Le Haut-commissariat à la prévention de la corruption a été institué par la loi N°2020 -09 du 20 avril 2020. En son article 2, il a pour mission de suivre la mise en œuvre, au sein des institutions et administrations de l’État, des mesures de lutte contre la corruption, d’initier et de mettre en œuvre…

2 minutes

Temps de lecture

jacques_migan-7.jpg
Le Haut-commissariat à la prévention de la corruption a été institué par la loi N°2020 -09 du 20 avril 2020. En son article 2, il a pour mission de suivre la mise en œuvre, au sein des institutions et administrations de l’État, des mesures de lutte contre la corruption, d’initier et de mettre en œuvre des actions de prévention de la corruption dans le secteur public comme privé.
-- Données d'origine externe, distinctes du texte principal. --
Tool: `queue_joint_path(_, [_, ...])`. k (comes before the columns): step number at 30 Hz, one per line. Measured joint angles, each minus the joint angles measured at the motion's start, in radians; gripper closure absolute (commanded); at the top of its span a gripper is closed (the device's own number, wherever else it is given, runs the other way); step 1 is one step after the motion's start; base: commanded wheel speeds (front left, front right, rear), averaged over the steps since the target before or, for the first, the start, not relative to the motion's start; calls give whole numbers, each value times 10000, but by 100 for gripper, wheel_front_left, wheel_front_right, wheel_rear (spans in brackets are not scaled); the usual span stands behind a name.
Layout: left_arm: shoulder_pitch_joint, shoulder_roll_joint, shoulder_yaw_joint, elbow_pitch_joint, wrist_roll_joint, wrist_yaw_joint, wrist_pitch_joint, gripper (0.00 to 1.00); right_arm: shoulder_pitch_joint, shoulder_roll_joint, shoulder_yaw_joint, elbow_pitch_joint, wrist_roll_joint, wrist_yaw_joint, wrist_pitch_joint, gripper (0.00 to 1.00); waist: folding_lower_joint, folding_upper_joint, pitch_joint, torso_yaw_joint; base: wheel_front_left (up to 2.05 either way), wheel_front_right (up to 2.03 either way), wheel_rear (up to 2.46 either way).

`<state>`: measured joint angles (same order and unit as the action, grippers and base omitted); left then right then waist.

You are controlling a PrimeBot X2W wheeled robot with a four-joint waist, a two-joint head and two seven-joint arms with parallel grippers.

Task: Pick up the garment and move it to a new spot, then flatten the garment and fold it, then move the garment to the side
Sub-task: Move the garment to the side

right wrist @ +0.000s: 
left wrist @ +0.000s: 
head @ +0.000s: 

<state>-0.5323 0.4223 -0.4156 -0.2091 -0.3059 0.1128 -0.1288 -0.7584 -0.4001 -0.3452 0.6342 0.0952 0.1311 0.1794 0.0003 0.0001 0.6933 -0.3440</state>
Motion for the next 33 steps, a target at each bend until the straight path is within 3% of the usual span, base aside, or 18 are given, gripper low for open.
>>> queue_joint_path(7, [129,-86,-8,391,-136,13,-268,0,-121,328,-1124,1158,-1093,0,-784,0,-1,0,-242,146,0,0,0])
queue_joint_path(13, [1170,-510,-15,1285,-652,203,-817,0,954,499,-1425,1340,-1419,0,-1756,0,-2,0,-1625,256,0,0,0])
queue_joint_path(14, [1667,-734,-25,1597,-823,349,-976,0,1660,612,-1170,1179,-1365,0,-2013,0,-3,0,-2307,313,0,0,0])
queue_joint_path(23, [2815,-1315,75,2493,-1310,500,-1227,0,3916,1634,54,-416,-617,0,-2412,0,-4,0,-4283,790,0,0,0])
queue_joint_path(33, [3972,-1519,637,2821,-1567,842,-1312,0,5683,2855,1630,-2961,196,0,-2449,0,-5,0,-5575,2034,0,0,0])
Dans ses attributs, il est chargé entre autres de collecter, d’analyser et de mettre à la disposition des autorités judiciaires, chargées des poursuites, les informations, y compris celles portées à sa connaissance aux fins de détection et de répression des faits de corruption, de fraude et de pratiques assimilées. En effet, la nomination de Maître Jacques Migan, par décret N°2024-984 du 12 juin 2024, en qualité de Haut-commissaire à la prévention de la corruption, était saluée par nombre de béninois. Sur la touche, il s’est fait tellement entendre qu’une fois nommé, on croyait qu’il allait directement attaquer son sujet. Mais avec le recul, neuf mois après la prise de fonction du Haut-Commissaire à la prévention de la corruption, les lignes ne bougent pas. Les seuls faits d’armes à son actif demeurent les tournées de prise de langue avec les présidents des institutions sœurs de la Républiques, aux organismes internationaux et aux chancelleries accréditées au Bénin. Et, des communiqués qu’on continue d’en avoir de lui. Alors, à quand va-t-il mettre le pied à l’étrier ? La question est sur les lèvres d’autant plus qu’en dépit des efforts du précurseur du nouveau départ, la corruption, ce mal endémique, continue d’avoir la peau dure au Bénin. A raison, on attend des actions fortes du Haut-Commissaire à la prévention de la corruption. A lui et son institution d’exhumer des dossiers ensevelis dans les tiroirs et livrer les auteurs au besoin, aux autorités compétentes. En gros, Me Jacques Migan doit changer de fusil d’épaule et entrer pleinement dans ses attributs. Au travail ! Finie la période des communiqués.